- Required work: If a line in the data contains "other", copy it out.

+ + + +

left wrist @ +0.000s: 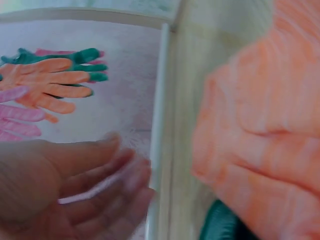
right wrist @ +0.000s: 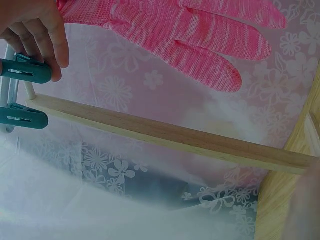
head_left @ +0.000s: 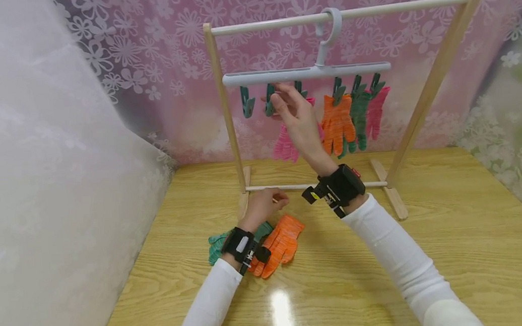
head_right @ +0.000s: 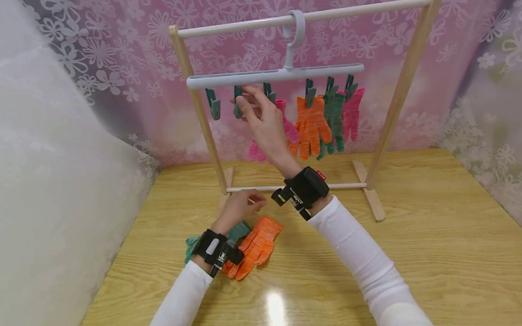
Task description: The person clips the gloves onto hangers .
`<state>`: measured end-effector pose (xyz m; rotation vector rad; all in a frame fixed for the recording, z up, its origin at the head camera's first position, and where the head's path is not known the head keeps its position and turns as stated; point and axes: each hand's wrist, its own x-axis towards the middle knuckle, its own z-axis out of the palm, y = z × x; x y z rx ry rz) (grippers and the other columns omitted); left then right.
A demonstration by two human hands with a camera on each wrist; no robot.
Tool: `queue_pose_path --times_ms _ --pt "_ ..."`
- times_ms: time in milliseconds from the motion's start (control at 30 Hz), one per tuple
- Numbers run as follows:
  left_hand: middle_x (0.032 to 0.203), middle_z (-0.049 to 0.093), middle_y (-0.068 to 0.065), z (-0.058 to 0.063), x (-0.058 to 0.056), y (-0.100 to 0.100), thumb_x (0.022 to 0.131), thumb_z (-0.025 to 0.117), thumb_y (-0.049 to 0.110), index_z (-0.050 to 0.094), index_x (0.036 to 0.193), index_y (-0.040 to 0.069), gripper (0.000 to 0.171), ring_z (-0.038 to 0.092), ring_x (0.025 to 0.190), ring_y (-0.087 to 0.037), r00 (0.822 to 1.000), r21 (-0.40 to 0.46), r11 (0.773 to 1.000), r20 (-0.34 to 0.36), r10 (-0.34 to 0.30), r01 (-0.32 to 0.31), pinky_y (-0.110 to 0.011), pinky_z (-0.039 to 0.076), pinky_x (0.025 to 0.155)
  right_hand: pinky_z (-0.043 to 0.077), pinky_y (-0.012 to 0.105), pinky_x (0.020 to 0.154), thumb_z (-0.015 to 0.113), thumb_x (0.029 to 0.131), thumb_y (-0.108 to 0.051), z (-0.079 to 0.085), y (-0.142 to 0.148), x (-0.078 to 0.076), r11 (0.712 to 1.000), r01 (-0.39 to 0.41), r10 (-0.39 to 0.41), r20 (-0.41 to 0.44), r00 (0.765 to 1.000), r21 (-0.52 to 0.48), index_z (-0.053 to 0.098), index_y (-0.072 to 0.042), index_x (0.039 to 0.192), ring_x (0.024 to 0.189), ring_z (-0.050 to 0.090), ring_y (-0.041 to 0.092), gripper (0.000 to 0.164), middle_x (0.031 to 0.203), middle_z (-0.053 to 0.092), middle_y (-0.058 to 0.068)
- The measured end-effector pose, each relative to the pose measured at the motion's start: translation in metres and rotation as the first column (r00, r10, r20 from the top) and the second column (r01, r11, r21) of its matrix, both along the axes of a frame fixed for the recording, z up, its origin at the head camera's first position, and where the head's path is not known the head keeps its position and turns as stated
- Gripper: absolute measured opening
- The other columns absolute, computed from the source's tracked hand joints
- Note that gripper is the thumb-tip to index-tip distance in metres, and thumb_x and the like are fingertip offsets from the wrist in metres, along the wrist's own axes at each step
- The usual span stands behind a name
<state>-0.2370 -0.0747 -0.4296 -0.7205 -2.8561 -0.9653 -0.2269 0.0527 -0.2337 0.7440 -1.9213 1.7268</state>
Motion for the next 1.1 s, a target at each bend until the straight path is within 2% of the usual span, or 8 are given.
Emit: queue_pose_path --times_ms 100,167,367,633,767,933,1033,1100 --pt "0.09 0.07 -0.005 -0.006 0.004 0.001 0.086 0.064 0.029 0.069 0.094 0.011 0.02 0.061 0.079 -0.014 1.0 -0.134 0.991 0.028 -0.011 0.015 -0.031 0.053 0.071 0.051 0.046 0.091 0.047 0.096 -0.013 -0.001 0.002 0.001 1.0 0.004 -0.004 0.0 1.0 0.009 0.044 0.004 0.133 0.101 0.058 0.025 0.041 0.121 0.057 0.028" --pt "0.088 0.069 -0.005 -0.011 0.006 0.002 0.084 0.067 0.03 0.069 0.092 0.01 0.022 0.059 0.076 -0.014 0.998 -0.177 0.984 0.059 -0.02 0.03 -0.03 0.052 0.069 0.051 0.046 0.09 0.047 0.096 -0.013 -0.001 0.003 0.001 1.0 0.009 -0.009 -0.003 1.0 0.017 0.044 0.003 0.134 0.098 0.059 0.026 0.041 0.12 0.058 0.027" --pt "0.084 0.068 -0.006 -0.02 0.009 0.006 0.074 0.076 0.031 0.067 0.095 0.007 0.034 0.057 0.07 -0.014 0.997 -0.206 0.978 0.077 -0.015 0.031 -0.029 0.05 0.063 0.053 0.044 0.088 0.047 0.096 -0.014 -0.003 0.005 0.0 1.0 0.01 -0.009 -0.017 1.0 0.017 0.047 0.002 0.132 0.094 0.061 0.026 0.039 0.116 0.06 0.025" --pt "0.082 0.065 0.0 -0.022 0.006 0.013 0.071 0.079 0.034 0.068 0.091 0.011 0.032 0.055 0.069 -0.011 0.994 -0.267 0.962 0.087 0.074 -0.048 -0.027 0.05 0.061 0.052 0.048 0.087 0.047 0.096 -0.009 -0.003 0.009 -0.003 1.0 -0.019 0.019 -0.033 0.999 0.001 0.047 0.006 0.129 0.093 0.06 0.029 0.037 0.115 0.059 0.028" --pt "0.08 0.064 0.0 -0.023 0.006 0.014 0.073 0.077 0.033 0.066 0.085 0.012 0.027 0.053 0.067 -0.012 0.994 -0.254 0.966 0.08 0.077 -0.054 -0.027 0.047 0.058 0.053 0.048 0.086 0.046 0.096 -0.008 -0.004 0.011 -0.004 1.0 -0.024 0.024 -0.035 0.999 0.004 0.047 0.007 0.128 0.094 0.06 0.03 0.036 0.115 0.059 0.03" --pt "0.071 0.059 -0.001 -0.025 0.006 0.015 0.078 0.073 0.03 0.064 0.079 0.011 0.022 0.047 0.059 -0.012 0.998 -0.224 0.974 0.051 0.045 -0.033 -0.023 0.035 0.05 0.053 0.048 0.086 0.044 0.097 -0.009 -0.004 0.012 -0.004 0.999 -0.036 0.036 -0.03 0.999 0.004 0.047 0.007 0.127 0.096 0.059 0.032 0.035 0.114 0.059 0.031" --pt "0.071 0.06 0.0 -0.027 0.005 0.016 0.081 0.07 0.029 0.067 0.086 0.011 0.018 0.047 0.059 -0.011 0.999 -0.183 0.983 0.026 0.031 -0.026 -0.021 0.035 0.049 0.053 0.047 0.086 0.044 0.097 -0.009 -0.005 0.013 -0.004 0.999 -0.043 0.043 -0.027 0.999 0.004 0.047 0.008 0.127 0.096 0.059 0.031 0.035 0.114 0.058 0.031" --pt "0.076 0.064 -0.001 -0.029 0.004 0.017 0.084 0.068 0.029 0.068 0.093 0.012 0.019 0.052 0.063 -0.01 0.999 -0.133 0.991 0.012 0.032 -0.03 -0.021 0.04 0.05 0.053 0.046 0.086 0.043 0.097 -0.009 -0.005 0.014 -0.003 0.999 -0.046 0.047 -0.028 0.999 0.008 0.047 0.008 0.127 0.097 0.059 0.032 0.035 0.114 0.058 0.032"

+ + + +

- Problem solution:
`<state>`: measured end-effector pose (xyz m; rotation vector rad; all in a frame fixed for the recording, z up, its origin at the head camera's first position, and where the head's path is not known the head keeps its position and turns as stated; point and axes: each hand's wrist, its own x-axis towards the middle knuckle, its own z-axis out of the palm, y = z × x; x y z rx ry rz) (grippers and the other columns omitted); left then right.
- The other columns absolute, computed from the source's tracked hand joints

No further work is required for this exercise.